From first system it follows that `1<=x<3`, from second system it follows that `-1<x<1`. Taking union of these intervals, we obtain final answer: `-1<x<3` or in interval notation (-1,3).

Example 2. Solve inequaltiy `|2x+4|<=3x+2`.

If `|2x+4|>=0` then `|2x+4|=2x+4`, and inequality can be rewritten as `2x+4<=3x+2`.

If `|2x+4|<0` then `|2x+4|=-(2x+4)`, and inequality can be rewritten as `-(2x+4)<=3x+2`.

Therefore, we obtain set of systems:

`{(2x+4<=3x+2),(2x+4>=0):}` or `{(-(2x+4)<=3x+2),(2x+4<0):}`.

This set can be rewritten as

`{(x>=2),(x>=-2):}` or `{(5x>=-6),(x<-2):}`.

From first system we obtain that `x>=2`, second system doesn't have solutions.

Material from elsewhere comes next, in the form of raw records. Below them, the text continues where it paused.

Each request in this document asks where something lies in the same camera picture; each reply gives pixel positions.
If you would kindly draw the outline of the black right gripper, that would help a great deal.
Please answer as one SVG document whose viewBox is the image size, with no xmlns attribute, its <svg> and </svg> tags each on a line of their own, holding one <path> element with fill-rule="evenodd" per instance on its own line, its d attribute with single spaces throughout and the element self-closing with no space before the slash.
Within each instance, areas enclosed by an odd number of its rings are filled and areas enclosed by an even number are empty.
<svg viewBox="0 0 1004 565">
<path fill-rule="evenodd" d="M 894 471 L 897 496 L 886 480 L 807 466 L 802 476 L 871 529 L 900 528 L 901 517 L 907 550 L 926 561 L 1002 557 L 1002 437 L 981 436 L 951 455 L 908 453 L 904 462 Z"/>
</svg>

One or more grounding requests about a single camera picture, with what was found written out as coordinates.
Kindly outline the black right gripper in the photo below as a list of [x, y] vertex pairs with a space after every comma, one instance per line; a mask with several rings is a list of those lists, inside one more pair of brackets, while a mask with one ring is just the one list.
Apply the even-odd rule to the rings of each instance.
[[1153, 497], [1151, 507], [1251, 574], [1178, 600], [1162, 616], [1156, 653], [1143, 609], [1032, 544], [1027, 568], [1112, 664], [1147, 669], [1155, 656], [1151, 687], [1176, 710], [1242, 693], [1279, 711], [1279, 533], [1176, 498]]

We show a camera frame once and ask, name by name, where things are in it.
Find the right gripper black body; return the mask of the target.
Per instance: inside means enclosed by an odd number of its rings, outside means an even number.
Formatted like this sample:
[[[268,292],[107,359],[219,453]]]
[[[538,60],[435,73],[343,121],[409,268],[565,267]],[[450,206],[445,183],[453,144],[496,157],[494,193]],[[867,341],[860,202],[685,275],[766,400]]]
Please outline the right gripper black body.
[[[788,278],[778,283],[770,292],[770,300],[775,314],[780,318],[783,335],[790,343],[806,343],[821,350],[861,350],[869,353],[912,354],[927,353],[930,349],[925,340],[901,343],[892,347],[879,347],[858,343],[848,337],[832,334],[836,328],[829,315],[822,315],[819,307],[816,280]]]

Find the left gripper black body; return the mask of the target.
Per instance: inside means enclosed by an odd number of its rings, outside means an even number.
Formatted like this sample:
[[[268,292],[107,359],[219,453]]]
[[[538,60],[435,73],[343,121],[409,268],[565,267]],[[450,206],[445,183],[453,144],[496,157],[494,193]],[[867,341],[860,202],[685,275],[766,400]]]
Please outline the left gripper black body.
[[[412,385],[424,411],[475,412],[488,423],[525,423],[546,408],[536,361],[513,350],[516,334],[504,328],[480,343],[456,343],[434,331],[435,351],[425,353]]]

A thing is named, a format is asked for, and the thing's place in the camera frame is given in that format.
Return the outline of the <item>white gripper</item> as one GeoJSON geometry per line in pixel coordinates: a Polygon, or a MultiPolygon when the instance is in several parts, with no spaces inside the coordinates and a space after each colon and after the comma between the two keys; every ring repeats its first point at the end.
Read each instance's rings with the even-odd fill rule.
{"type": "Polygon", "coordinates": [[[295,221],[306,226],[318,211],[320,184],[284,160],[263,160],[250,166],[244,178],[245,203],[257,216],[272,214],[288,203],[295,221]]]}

Therefore, solution of the initial inequality is `[2,+oo)`.

Example 3. Solve inequaltiy `|1-2x|>8-x`.

If `1-2x>=0` then `1-2x=1-2x`, and inequality can be rewritten as `1-2x>8-x`.

If `1-2x<0` then `|1-2x|=-(1-2x)`, and inequality can be rewritten as `-(1-2x)>8-x`.

Therefore, we obtain set of systems:

`{(1-2x>8-x),(1-2x>=0):}` or `{(-(1-2x)>8-x),(1-2x<0):}`.

This set can be rewritten as

`{(x<-7),(x<=1/2):}` or `{(x>3),(x>1/2):}`.

From first system we obtain that `x<-7`, from second we have that `x>3`.

Therefore, solution of the initial inequality is `(-oo,-7)uu(3,+oo)`.